Two years later I got a phone call at work from my sister when she was on holiday from school. She and my cousin had done a séance and had contacted Mum.

“The glass really flew round the table,” she told me, “we must do one.”

We did. The first of many. Sceptics who say someone pushes the glass have never done a séance. It is as though it is being pulled by a magnet underneath the table and if you want it to go in a direction it doesn’t want to it pulls away from your finger. We ‘chatted’ to Mum often but it was both comforting and disturbing and lots of strange happenings took place that are all covered in my first memoir Shadow Across the Sun. All of these happenings gave me my strong belief in the afterlife and my interest in the supernatural and this is why it features in so many of my novels.

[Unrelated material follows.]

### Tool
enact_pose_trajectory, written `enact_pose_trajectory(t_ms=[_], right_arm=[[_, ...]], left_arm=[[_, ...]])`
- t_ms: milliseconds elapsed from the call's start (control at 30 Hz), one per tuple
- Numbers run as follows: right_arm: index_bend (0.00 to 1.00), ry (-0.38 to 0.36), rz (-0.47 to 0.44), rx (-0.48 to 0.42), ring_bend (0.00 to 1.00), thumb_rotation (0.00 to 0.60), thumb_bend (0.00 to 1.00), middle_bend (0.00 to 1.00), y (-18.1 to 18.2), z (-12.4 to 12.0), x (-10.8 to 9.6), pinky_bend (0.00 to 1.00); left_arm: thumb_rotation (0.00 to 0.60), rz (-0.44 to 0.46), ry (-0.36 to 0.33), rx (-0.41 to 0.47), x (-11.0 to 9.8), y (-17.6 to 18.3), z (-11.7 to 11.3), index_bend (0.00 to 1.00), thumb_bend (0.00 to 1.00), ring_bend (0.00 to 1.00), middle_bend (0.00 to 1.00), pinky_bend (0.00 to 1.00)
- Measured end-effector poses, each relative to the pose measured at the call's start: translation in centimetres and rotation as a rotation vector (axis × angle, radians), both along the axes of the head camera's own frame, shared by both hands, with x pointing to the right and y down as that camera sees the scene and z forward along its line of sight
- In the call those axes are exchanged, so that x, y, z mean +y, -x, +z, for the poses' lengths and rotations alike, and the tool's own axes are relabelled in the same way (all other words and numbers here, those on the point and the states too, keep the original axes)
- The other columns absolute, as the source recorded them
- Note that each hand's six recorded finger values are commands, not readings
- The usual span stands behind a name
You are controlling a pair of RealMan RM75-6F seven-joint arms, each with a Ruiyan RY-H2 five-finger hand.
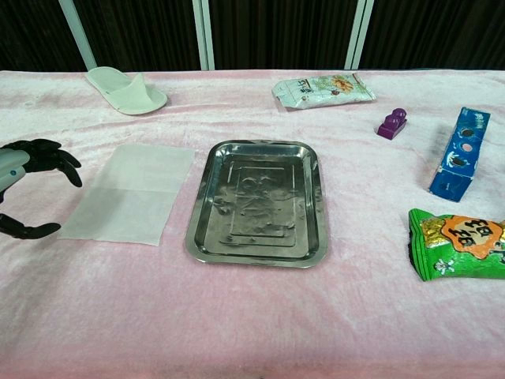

Thank you, Sherrie Lowe and RachelsRandomResources.

 

About the author

I am a divorced mum of two adult sons and nana to three grandchildren, soon to be four. I’ve always had a notion to write but didn’t get round to it seriously until I became ill with M.E in 1995 when I was 40 and was too ill to continue my job as a learning support assistant in a mainstream high school. I was devastated to have to resign from my job but writing saved my sanity. My first attempt was a memoir, Shadow Across the Sun which covered the loss of my mum to breast cancer two days before my 13th birthday. When the rejections began to flow in from traditional publishers and agencies I joined a creative writing class and learned to write fiction. Whisper to Me is my 10th novel. I have a strong belief in the afterlife due to events following my mum’s death so most of my stories have some form of supernatural aspect to them.